### TRY IT
Verbatim output of the lines below is required, with the images omitted.

◆ ◆ ◆ ◆ ◆

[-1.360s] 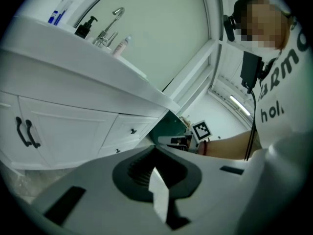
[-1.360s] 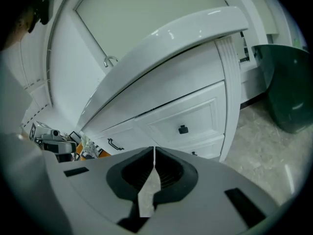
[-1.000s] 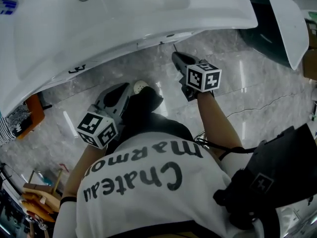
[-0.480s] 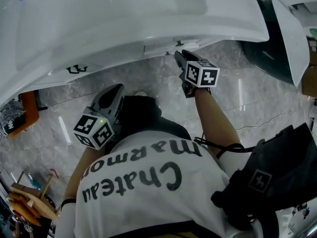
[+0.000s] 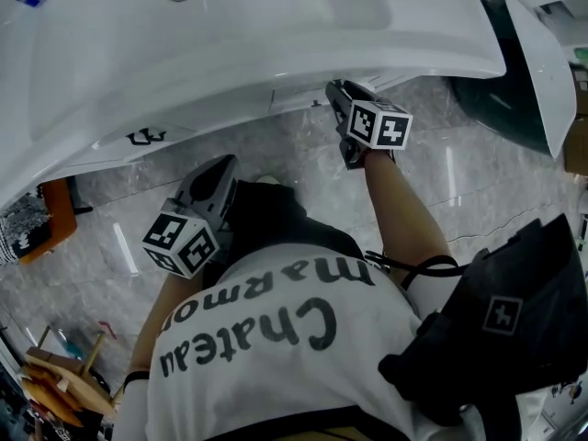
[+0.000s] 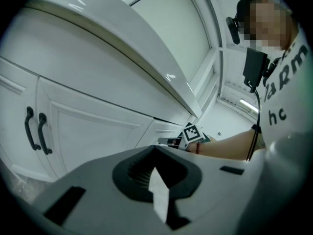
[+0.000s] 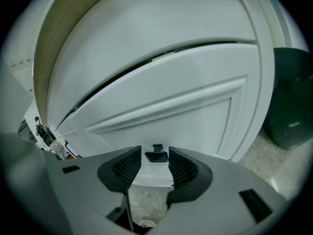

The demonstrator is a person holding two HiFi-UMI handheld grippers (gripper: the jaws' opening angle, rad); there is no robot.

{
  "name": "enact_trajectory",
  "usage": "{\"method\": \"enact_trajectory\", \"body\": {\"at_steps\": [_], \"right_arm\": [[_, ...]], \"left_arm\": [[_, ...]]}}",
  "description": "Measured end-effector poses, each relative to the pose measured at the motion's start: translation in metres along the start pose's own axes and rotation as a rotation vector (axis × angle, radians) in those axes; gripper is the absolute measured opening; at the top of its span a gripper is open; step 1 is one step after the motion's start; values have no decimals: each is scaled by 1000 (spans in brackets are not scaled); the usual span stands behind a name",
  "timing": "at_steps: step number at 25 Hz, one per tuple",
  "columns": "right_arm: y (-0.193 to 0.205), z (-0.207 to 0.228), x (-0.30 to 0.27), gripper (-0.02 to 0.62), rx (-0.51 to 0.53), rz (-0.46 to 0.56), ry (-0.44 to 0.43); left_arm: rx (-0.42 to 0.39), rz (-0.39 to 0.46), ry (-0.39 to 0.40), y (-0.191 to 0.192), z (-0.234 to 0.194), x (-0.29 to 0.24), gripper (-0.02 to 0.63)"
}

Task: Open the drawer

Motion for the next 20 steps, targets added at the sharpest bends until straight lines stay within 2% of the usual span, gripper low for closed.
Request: {"method": "enact_trajectory", "body": {"at_steps": [5, 17, 20], "right_arm": [[0, 3, -6, 159, 12, -21, 33], [-2, 4, -6, 147, 22, -59, 27], [-2, 3, -4, 144, 12, -75, 29]], "left_arm": [[-2, 11, 4, -2, -3, -2, -7], [-28, 28, -34, -8, 6, 1, -8], [-20, 11, -49, -14, 15, 11, -8]]}}
Point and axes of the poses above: the fingertips, and each gripper's own axes: x backward along the fingers, z to its right, y out of its underside, the point moved 9 cm from there along x, backward along the fingers, and after that the axes turned 3 degrees about x, right-handed, at the moved point
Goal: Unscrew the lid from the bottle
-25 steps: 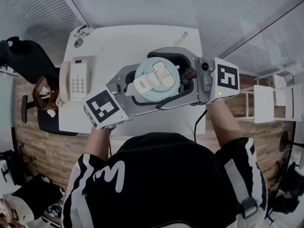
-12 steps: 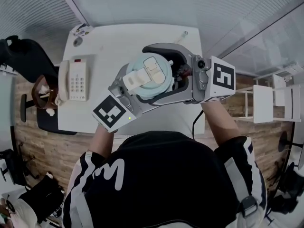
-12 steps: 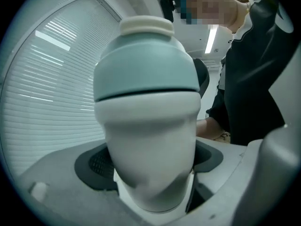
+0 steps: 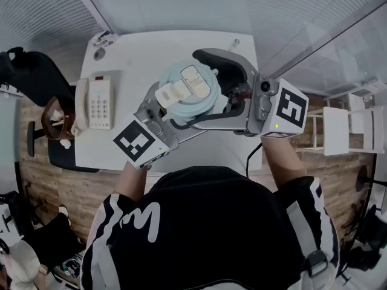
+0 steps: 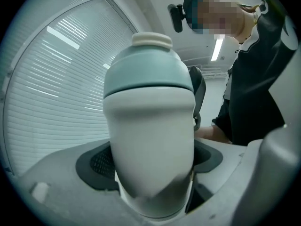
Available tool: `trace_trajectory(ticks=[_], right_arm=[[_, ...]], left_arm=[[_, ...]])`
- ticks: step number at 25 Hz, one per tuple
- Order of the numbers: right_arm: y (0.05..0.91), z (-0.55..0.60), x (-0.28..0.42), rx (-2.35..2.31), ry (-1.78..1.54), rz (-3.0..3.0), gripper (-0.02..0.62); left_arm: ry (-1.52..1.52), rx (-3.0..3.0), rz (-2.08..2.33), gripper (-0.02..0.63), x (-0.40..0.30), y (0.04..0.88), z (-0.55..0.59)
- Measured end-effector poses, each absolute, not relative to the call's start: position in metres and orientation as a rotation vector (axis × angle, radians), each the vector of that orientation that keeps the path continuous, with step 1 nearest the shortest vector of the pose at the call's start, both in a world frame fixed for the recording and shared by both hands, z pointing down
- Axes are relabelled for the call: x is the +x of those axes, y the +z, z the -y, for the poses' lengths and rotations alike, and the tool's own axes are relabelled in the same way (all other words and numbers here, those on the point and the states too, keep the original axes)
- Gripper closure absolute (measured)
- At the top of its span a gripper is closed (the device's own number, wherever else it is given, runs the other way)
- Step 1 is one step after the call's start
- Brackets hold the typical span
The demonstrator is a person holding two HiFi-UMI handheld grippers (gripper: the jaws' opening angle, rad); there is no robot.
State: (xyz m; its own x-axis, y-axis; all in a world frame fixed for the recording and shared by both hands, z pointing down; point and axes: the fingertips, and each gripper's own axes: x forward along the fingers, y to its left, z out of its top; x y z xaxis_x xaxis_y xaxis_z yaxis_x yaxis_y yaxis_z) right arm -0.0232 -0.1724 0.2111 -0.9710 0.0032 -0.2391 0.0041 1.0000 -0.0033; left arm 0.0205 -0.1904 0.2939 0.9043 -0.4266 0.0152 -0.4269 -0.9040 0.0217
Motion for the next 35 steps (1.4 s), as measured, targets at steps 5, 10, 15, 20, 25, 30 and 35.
trace_trajectory(ticks=[5,10,15,20,25,30,35], right_arm=[[0.212,0.183,-0.035,-0.388,0.146,-3.011,0.126],[0.210,0.195,-0.048,-0.725,0.204,-2.980,0.110],[0.214,0.204,-0.047,-0.963,0.209,-2.909,0.104],[0.222,0.207,-0.050,-0.994,0.195,-2.897,0.104],[0.218,0.208,-0.055,-1.075,0.182,-2.871,0.143],[0.220,0.215,-0.041,-1.020,0.074,-2.829,0.137],[0.219,0.217,-0.038,-1.000,0.038,-2.802,0.138]], left_arm=[[0.171,3.042,0.931,0.163,0.007,0.303,0.212],[0.154,3.009,1.108,0.163,0.006,0.303,0.221],[0.150,2.954,1.280,0.163,-0.004,0.305,0.232],[0.132,2.938,1.389,0.163,-0.014,0.300,0.235],[0.183,2.951,1.474,0.164,-0.017,0.299,0.234],[0.191,2.980,1.416,0.164,-0.014,0.296,0.230],[0.176,2.997,1.376,0.166,-0.013,0.295,0.230]])
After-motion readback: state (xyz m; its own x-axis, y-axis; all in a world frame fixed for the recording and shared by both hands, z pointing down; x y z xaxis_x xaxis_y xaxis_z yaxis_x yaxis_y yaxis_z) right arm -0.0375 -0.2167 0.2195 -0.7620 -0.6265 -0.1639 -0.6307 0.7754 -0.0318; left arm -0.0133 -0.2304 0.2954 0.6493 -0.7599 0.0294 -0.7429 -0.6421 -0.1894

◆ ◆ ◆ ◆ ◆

### TASK SOLUTION
[-1.360s] 
[-1.360s] 
[-1.000s] 
[-0.480s] 
[+0.000s] 
[+0.000s] 
[+0.000s] 

The demonstrator is a person holding two HiFi-UMI handheld grippers (gripper: the jaws' opening angle, rad); there is no robot.

{
  "name": "enact_trajectory",
  "usage": "{\"method\": \"enact_trajectory\", \"body\": {\"at_steps\": [_], \"right_arm\": [[_, ...]], \"left_arm\": [[_, ...]]}}",
  "description": "Measured end-effector poses, each relative to the pose measured at the motion's start: translation in metres along the start pose's own axes and rotation as a rotation vector (axis × angle, radians) in those axes; gripper is the absolute measured opening; at the top of its span a gripper is open; step 1 is one step after the motion's start; values have no decimals: each is scaled by 1000 (spans in brackets are not scaled); the usual span stands behind a name",
  "timing": "at_steps: step number at 25 Hz, one per tuple",
  "columns": "right_arm: y (-0.193 to 0.205), z (-0.207 to 0.228), x (-0.30 to 0.27), gripper (-0.02 to 0.62), rx (-0.51 to 0.53), rz (-0.46 to 0.56), ry (-0.44 to 0.43); left_arm: rx (-0.42 to 0.39), rz (-0.39 to 0.46), ry (-0.39 to 0.40), y (-0.191 to 0.192), z (-0.234 to 0.194), x (-0.29 to 0.24), gripper (-0.02 to 0.63)"
}

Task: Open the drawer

Motion for the next 20 steps, targets added at the sharpest bends until straight lines stay within 2% of the usual span, gripper low for closed.
Request: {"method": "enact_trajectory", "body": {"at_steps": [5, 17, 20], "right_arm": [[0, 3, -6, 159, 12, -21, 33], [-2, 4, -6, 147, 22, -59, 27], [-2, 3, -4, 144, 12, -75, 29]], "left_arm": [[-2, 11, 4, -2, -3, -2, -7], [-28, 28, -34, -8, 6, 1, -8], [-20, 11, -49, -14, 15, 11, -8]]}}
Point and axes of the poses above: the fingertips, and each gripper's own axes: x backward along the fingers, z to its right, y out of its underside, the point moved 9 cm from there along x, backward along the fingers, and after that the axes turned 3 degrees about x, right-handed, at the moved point
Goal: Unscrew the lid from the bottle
-25 steps: 
-12 steps: 
-12 steps: 
+0 steps: 
+0 steps: 
Available tool: `trace_trajectory(ticks=[_], right_arm=[[_, ...]], left_arm=[[_, ...]])`
- ticks: step number at 25 Hz, one per tuple
- Order of the numbers: right_arm: y (0.05..0.91), z (-0.55..0.60), x (-0.28..0.42), rx (-2.35..2.31), ry (-1.78..1.54), rz (-3.0..3.0), gripper (-0.02..0.62); left_arm: ry (-1.52..1.52), rx (-3.0..3.0), rz (-2.08..2.33), gripper (-0.02..0.63), x (-0.40..0.30), y (0.04..0.88), z (-0.55..0.59)
- Measured end-effector poses, each absolute, not relative to the call's start: position in metres and orientation as a rotation vector (axis × angle, radians), each the vector of that orientation that keeps the path continuous, with step 1 nearest the shortest vector of the pose at the call's start, both in a world frame fixed for the recording and shared by both hands, z pointing down
- Axes are relabelled for the call: x is the +x of those axes, y the +z, z the -y, for the poses' lengths and rotations alike, and the tool's own axes are relabelled in the same way (all other words and numbers here, those on the point and the states too, keep the original axes)
- Gripper closure absolute (measured)
- At the top of its span a gripper is closed (the device's own number, wherever else it is given, runs the other way)
- Step 1 is one step after the call's start
- Brackets hold the typical span
The demonstrator is a person holding two HiFi-UMI handheld grippers (gripper: the jaws' opening angle, rad); there is no robot.
State: (xyz m; its own x-axis, y-axis; all in a world frame fixed for the recording and shared by both hands, z pointing down; point and axes: the fingertips, and each gripper's own axes: x forward along the fingers, y to its left, z out of its top; x y z xaxis_x xaxis_y xaxis_z yaxis_x yaxis_y yaxis_z) right arm -0.0232 -0.1724 0.2111 -0.9710 0.0032 -0.2391 0.0041 1.0000 -0.0033; left arm 0.0205 -0.1904 0.2939 0.9043 -0.4266 0.0152 -0.4269 -0.9040 0.0217
Motion for the next 35 steps (1.4 s), as measured, targets at steps 5, 10, 15, 20, 25, 30 and 35.
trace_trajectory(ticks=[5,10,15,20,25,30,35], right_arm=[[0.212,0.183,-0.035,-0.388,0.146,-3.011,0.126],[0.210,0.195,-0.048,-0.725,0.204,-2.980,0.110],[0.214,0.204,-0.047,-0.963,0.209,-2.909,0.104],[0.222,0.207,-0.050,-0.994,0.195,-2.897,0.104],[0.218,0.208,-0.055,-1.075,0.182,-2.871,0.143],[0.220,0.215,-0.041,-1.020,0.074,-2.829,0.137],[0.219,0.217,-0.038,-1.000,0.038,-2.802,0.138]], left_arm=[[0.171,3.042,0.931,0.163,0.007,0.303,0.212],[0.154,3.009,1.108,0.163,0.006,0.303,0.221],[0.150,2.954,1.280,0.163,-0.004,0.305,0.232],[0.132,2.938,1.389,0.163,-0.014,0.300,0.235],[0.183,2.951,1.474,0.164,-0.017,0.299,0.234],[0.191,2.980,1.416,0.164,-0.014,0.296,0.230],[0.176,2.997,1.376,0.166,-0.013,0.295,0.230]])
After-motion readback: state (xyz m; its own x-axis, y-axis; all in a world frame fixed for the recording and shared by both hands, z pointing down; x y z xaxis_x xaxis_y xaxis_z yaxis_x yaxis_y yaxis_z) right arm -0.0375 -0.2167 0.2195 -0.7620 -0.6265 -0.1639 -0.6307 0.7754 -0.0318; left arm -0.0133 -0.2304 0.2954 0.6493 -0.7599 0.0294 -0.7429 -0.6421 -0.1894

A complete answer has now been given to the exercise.